She ignored the pi lot's voice on the intercom. When the stewardess began offering unintelligible advice on the scratchy public address system, Kitty was studying her notes. She was still going through the 3 x 5 cards as the plane taxied, gained speed and then tore off down the long runway.
Uriah Maddox, the executive producer of the evening news and Kitty's nominal boss, had added two handwritten questions about Hurricane Katrina and New Orleans and why the federal emergency management gang had assisted the hurricane in destroying the city. "Way to stay topical, Uriah," Kitty grunted as the 747 rose into the clear blue spring sky. "Maybe while I'm at it, I'll ask them about FEMA's response to the sinking of the Titanic."

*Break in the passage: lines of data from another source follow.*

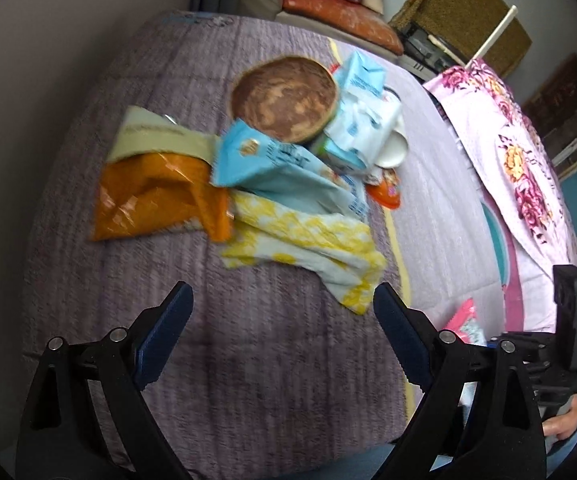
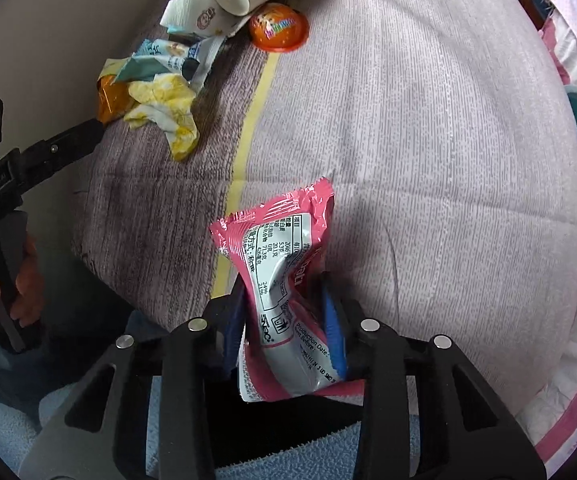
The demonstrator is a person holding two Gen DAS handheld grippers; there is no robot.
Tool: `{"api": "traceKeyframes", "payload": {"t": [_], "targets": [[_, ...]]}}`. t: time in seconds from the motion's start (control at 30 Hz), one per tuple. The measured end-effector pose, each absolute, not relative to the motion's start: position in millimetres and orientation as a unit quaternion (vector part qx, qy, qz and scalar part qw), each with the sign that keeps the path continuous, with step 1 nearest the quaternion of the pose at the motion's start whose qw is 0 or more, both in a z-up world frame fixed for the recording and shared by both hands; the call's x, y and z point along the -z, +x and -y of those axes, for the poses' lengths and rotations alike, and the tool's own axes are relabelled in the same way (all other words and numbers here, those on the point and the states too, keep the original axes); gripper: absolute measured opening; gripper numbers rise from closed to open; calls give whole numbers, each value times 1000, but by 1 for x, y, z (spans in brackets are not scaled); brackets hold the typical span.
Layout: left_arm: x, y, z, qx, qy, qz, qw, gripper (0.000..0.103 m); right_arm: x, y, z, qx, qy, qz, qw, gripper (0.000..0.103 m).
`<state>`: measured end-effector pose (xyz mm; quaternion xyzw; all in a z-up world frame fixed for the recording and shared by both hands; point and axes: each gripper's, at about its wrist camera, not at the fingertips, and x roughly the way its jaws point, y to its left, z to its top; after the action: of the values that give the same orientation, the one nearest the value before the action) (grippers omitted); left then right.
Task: Collect trash
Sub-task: 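Grasp the orange snack bag with the left tool while the right tool grasps the pink packet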
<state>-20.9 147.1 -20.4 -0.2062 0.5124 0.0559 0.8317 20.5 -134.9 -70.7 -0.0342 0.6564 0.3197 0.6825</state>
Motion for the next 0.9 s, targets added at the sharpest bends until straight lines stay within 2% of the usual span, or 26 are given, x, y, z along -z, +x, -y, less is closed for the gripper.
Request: {"api": "traceKeyframes", "payload": {"t": [0.4, 0.5, 0.77, 0.9], "targets": [[12, 0, -224, -106, -167, -497, 845, 92, 39, 62, 116, -311, 11, -631, 710, 32], [16, 10, -249, -106, -202, -493, 839, 92, 32, 72, 119, -309, 19, -628, 714, 34], [51, 37, -245, -76, -209, -528, 820, 92, 29, 85, 114, -298, 27, -638, 710, 37], [61, 35, -247, -66, -229, -520, 820, 90, 29, 87, 108, -295, 28, -637, 711, 37]]}}
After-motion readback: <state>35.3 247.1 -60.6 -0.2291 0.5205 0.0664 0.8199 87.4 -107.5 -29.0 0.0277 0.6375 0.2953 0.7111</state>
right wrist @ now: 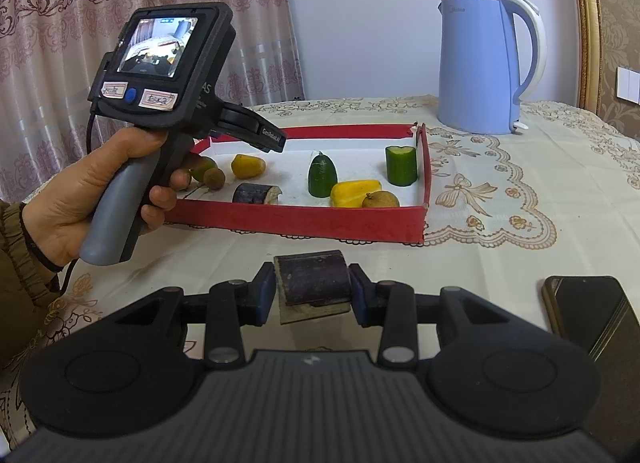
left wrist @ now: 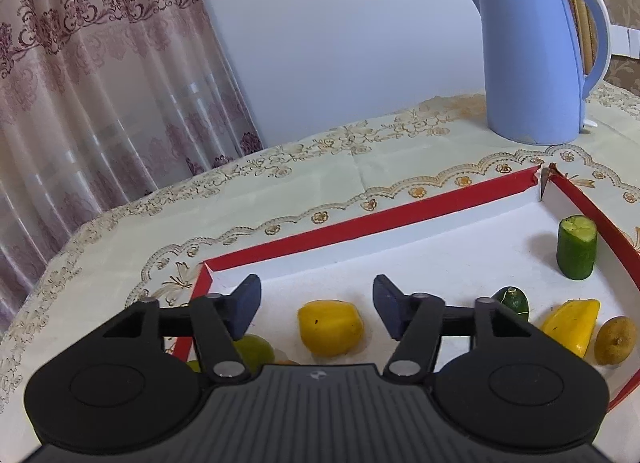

The most important questions related to FEMA's preparedness for the global warming crisis. There were seventeen individual global warming questions. There was a question about FEMA and global warming and tornados in Kansas. There was a question about FEMA and global warming and blizzards in the Northeast. Kitty placed on top the card that asked what FEMA's plan was if half of the Antarctic ice sheet broke away thanks to global warming, floated north and lodged in the Gulf of Mexico.
She was tapping the cards back into a neat little pile and wondering if this would be her last interview before the suits came to her office and told her she was finished, when she suddenly became aware of a commotion behind her.
Several people gasped in unison. A woman screamed.
"Stay in your seats!" a voice commanded.
Seat belts unbuckled as people up front craned to see what was going on in back. Kitty fumbled her belt loose but did not have time to peer over the seat.
Several things happened seemingly at once.
First there was hustling in the aisle. A frantic stewardess ran past Kitty's seat toward the cockpit.
"My God, oh my God!" the woman cried.
This was followed by a loud pop and the stewardess was suddenly sprawling forward, a red splotch staining the center of her otherwise spotless white blouse.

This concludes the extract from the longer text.